8. Go to Berlin's numerous and varied ethnic restaurants, especially in the slightly lower rent districts.  If the food is supposed to be spicy, you must repeat the following incantation several times: "Ich will es essen, genau wie Sie es zu Hause essen.  Ich bin kein deutscher."  [I want to eat it exactly as you eat it at home.  I am not a German."]  Repeat especially that last part: "Ich bin kein deutscher."  Repeat it even if you are a German.  This will usually work and typically your Chinese or Thai or Indian server will smile and laugh in response.  If they view you as a German, you are screwed no matter what.  Simply asking for the food to be "spicy" or even "very spicy" is laughable.  It is showing yourself to be a fool and a sucker.

9. Food here is much cheaper than in Paris, and it is much easier to get into virtually any restaurant.  Take advantage of both features.

10. Italian food here is almost always reasonably good, and reasonably cheap, but it is rarely great.  Lots of cream sauces.  It's a good enough fall back and you find it virtually everywhere.  A quite good pasta for $6 or even less is a common experience.  Sometimes it's actually German food in disguise, or not in disguise, such as when you get Carpaccio with Pfifferlinge.
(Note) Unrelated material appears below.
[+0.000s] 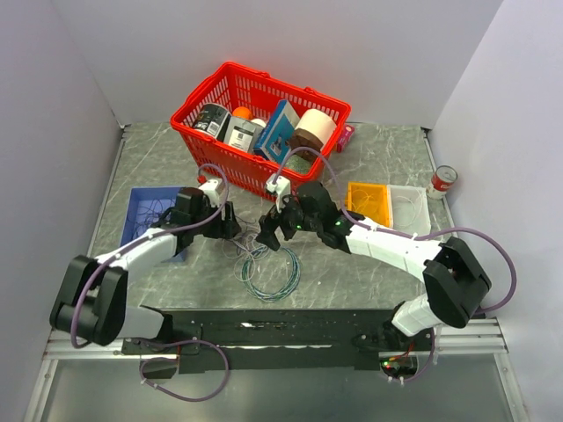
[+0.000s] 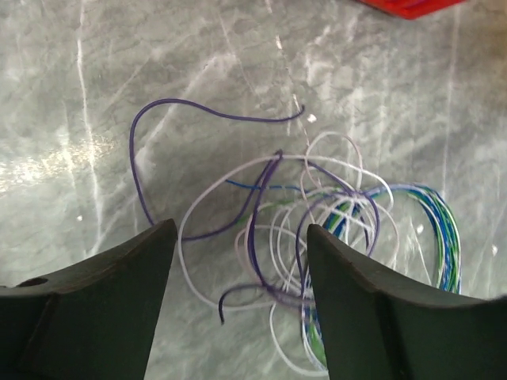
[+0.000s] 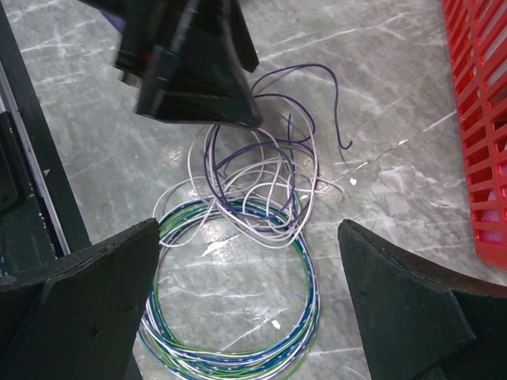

11. For ethnic food, I recommend the following: Tian Fu in Wilmersdorf (very good Sichuan), Suriya-Kanthi (Sri Lankan in Prenzlauer Berg), Genazvale (Georgian food in Charlottenburg), Degirman is one good Turkish place of many, a slew of authentic Mexican restaurants (more than in Virginia), DAO restaurant in Charlottenburg (Thai food, best papaya salad I've had, all-around excellent), and Schneeweiss has first-rate Wiener Schnitzel.

Overall Sri Lankan and Nepalese and East bloc cuisines are better here, or more available, than in the USA.

If you visit for one day, you won't be so impressed with culinary life in Berlin.  If you stay for a month, you won't want to go back to what you had before.